• _Directions_
Show every line below where "body" can be found.

• _Dataset content_
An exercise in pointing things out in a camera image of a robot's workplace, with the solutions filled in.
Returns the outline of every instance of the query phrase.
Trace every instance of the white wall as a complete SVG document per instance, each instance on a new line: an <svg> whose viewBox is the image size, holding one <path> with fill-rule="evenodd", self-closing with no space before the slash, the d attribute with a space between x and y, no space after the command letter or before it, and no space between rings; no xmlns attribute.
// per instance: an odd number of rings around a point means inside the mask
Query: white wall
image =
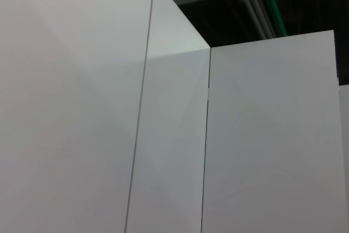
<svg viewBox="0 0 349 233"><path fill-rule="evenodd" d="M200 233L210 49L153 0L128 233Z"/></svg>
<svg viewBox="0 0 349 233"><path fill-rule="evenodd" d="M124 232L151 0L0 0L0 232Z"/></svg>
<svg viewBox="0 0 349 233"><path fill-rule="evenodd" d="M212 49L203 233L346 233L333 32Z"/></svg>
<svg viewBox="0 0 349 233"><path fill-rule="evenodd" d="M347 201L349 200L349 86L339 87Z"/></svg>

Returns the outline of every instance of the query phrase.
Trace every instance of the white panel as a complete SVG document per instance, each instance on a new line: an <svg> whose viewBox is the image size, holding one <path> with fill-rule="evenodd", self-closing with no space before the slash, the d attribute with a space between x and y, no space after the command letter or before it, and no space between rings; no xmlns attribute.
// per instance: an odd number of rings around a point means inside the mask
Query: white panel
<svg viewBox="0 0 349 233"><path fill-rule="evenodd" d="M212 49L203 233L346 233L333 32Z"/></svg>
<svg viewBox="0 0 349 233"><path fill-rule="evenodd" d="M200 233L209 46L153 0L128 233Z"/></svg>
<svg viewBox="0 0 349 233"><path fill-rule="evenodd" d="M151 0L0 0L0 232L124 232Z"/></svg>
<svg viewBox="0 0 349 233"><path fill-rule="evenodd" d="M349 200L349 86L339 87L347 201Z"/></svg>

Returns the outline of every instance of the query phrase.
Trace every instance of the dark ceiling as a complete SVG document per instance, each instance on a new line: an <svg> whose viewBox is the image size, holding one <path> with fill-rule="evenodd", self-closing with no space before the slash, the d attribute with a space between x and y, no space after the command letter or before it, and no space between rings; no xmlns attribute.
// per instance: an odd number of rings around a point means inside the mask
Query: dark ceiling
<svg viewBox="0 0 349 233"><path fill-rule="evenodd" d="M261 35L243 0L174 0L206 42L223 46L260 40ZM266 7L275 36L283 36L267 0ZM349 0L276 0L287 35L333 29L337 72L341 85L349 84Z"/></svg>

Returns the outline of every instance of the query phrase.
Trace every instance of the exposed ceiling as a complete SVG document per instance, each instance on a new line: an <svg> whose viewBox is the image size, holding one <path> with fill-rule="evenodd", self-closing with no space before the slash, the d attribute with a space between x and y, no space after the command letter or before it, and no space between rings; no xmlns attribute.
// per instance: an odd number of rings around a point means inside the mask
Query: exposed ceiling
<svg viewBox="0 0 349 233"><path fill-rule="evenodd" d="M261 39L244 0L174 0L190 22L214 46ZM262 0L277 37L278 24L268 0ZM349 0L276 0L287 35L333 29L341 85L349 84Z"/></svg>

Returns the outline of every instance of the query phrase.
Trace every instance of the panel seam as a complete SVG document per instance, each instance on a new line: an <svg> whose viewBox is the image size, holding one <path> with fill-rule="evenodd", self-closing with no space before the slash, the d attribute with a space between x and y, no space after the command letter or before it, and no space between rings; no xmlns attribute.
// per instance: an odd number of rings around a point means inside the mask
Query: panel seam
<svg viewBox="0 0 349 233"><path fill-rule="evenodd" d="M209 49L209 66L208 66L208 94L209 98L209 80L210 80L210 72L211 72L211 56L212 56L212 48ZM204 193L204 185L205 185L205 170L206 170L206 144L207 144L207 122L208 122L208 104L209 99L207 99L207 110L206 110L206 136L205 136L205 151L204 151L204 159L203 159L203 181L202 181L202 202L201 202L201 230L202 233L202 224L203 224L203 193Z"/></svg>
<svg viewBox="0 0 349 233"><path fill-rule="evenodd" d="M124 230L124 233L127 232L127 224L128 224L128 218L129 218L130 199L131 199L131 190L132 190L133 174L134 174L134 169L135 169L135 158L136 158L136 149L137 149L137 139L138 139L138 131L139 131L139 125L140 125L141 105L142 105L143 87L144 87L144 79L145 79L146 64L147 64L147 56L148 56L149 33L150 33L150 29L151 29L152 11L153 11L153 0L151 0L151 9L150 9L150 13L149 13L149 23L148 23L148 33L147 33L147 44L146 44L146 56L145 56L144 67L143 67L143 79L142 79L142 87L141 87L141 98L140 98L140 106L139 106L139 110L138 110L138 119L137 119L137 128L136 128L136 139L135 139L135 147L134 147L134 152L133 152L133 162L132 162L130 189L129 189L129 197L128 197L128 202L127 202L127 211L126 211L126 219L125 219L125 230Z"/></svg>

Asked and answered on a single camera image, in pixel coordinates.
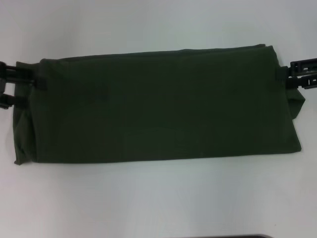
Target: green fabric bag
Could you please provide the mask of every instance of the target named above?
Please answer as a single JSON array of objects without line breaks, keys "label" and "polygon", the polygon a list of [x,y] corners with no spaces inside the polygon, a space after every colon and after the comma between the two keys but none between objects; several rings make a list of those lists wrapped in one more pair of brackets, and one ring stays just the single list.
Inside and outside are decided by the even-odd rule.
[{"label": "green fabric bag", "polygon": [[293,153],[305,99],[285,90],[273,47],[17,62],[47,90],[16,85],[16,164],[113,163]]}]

==

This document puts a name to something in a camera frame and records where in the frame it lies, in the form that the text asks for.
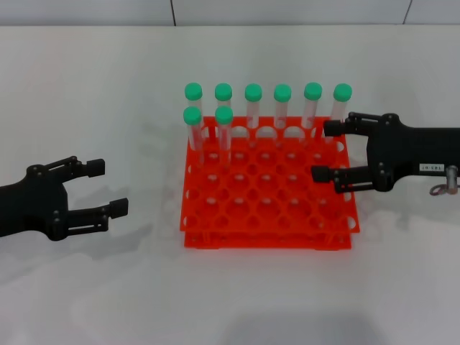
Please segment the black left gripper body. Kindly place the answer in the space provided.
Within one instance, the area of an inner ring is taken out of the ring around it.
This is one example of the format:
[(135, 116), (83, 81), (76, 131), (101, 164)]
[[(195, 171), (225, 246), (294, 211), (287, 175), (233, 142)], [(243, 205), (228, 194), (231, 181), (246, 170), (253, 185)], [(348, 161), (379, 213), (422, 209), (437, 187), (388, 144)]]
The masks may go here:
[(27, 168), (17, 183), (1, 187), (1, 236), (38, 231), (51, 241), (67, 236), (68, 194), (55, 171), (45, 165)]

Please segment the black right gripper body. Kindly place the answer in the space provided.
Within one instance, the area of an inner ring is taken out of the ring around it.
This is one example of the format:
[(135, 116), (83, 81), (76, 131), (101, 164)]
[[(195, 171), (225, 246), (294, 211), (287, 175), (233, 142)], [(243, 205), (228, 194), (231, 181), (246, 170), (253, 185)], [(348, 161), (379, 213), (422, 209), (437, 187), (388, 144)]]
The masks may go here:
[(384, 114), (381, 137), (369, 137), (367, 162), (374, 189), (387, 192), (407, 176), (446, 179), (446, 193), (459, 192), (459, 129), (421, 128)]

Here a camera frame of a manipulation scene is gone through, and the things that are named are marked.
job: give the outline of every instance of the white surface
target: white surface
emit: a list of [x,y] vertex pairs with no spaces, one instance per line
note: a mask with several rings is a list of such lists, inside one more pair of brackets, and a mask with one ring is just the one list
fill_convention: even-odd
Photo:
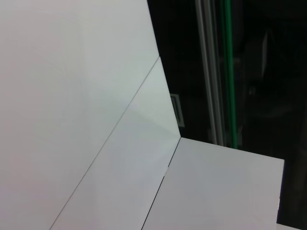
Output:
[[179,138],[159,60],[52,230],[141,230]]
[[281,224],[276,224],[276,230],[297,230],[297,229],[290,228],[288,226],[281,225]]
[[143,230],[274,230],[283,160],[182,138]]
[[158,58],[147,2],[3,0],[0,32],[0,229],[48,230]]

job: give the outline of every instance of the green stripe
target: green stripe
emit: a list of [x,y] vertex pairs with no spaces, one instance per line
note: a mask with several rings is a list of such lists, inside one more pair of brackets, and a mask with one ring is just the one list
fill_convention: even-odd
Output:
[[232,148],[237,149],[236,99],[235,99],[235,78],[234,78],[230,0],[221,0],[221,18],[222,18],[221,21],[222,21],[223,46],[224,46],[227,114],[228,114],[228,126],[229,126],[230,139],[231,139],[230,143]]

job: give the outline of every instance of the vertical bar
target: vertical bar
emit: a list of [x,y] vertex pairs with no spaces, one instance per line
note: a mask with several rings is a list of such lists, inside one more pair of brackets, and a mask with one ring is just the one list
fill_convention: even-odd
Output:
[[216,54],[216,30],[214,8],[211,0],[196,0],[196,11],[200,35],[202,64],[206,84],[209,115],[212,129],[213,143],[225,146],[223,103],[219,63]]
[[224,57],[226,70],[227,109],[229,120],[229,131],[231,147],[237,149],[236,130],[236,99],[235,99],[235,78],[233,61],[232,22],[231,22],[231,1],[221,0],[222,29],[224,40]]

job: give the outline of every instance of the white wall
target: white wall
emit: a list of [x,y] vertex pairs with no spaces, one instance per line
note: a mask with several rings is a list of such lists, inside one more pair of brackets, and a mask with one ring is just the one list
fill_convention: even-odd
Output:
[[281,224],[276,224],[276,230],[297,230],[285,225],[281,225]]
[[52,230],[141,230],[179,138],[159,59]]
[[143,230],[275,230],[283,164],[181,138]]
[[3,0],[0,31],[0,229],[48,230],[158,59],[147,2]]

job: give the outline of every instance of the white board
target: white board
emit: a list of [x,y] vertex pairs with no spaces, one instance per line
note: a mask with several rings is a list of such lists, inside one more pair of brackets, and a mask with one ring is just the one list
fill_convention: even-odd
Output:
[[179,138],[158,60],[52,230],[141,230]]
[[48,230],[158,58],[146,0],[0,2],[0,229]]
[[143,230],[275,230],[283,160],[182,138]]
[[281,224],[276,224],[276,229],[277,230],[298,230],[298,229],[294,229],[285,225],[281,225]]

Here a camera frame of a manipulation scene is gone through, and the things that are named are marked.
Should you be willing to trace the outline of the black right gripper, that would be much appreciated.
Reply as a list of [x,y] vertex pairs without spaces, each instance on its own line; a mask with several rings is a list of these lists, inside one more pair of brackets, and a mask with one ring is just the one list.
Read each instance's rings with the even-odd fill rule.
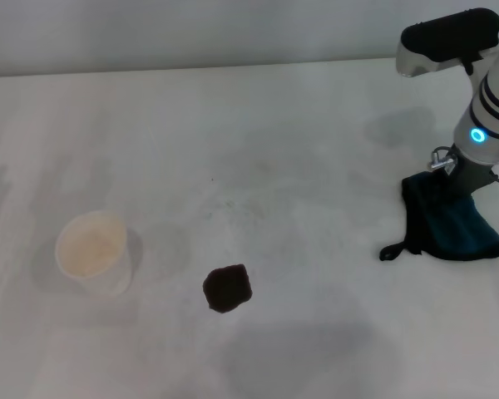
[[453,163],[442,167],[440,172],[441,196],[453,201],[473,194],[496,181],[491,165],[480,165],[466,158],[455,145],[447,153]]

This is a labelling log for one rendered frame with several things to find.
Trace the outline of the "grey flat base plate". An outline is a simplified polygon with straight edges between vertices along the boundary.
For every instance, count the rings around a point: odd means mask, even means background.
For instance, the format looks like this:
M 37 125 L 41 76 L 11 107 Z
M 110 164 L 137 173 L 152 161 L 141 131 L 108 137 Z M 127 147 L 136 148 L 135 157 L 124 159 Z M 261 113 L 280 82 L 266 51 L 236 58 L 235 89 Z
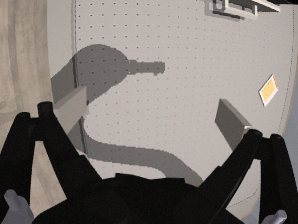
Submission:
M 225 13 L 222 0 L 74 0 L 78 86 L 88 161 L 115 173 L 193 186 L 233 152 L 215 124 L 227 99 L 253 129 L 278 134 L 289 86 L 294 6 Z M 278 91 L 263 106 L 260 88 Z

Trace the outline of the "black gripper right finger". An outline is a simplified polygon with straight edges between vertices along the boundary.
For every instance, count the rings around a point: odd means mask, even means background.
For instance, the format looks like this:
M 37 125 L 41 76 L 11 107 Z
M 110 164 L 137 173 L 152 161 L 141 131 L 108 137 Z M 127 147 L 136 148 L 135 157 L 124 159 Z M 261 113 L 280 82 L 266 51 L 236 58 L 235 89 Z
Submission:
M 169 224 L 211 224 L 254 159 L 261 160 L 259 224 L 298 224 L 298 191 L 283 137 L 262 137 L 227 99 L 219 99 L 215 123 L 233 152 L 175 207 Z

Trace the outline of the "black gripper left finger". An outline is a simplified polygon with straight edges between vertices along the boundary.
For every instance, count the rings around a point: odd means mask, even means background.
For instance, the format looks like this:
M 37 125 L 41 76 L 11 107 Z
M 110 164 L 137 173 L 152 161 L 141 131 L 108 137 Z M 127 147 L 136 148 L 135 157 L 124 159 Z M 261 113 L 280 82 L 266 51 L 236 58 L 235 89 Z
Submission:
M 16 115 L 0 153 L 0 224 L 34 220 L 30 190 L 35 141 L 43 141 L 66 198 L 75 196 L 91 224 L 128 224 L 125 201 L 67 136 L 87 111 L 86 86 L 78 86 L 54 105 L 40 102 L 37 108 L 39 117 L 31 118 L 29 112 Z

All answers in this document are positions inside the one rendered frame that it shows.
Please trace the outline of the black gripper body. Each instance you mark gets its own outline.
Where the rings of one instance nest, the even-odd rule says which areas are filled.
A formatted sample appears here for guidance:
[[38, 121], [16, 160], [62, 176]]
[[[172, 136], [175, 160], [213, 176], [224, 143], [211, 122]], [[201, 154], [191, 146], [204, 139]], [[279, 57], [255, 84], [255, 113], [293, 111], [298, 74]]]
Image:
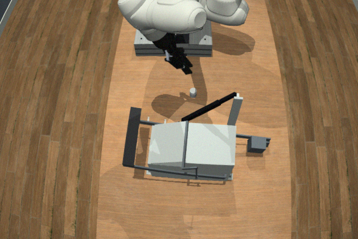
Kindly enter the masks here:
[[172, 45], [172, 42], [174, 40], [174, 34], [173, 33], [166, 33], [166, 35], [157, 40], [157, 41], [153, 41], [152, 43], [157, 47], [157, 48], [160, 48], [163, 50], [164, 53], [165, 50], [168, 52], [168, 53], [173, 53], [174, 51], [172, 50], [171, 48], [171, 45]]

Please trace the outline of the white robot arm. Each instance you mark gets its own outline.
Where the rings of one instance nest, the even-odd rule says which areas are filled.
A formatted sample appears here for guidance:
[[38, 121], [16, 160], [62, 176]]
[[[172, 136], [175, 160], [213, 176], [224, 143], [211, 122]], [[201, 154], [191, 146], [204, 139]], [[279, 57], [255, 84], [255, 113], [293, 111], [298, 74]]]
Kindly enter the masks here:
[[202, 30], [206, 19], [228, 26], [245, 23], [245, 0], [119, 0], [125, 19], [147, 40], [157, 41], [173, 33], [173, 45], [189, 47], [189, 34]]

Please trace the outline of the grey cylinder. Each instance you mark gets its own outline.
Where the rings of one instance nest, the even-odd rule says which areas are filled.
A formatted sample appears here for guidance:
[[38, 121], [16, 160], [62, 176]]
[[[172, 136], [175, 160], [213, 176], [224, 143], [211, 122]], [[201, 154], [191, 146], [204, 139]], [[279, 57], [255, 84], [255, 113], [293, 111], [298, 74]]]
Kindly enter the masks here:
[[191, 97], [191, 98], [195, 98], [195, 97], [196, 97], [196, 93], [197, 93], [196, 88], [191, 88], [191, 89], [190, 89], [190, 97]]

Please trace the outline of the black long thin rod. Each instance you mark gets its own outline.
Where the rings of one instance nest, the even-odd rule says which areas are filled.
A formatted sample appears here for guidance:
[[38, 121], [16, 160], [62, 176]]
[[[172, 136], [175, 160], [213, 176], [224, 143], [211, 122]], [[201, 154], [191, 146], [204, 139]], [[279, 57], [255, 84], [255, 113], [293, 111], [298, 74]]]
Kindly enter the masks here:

• _Solution to this exercise_
Please segment the black left gripper body. Kindly place the answer in the space provided.
Please segment the black right gripper body. Kindly place the answer in the space provided.
Please trace the outline of the black gripper body. Each instance you mark gets its own outline.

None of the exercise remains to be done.